La ricetta per preparare il Pan di Spagna

Pochi e semplici ingredienti, per una preparazione che però deve essere estremamente accurata per garantirne tutta la fragranza e morbidezza.

Vi sono differenti metodi per preparare il Pan di Spagna (ad esempio sostituendo una parte della farina con cacao o cioccolato fondente) e diversi “segreti” per realizzarlo alla perfezione.

Innanzitutto le uova, che non devono essere fredde ma a temperatura ambiente, quindi il divieto assoluto di aprire il forno prima che la cottura sia ultimata.

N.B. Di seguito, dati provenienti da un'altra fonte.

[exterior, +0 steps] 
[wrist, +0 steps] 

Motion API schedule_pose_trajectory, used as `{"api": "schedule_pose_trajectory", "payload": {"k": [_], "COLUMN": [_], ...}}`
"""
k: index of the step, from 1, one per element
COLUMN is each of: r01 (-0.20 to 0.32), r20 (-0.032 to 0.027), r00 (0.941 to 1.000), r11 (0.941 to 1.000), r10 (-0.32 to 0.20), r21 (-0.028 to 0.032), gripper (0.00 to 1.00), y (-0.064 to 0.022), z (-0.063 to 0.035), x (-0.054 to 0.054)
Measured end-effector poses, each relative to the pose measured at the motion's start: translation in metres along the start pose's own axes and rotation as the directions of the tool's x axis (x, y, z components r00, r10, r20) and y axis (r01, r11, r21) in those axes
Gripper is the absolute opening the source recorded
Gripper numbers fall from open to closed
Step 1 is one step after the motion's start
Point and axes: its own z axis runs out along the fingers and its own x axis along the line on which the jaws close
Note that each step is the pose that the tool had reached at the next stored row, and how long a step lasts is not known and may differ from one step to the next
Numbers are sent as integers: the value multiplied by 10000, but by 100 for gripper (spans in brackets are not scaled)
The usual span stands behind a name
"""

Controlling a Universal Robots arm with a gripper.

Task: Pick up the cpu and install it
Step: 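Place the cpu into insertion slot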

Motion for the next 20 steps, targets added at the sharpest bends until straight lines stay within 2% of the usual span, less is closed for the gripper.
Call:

Inoltre, tutte le fasi della ricetta vanno eseguite delicatamente, per evitare che il composto si smonti.

Per una tortiera rotonda da 24-25 cm (o, in alternativa, uno stampo quadrato 17×17 o rettangolare 24×13) le dosi sono le seguenti: 5 uova, 180 g di farina 00, 180 g di zucchero, 1 pizzico di sale, per aromatizzare: i semi di un baccello di vaniglia oppure scorza di limone o arancia.

Un’alternativa è quella di utilizzare metà farina e metà fecola di patate, oppure anche amido di riso, di frumento o di mais.

Le uova vanno lavorate con la frusta elettrica (senza separare i tuorli dagli albumi) con lo zucchero e un pizzico di sale per almeno mezz’ora, quindi va aggiunta poco alla volta la farina setacciata, mescolando delicatamente. Versare il composto nella tortiera imburrata e infarinata livellandone con una spatola la superficie e far cuocere in forno preriscaldato a 180° per mezz’ora circa.

Per verificare la cottura, fare la prova con uno stecchino (se il Pan di Spagna si abbassa quando lo si toglie dal forno, significa che non è ancora cotto del tutto). Non toglierlo subito dal forno, ma lasciarlo almeno 5 minuti con forno spento e sportello aperto. Quindi sformarlo e lasciarlo raffreddare prima di servirlo o di farcirlo.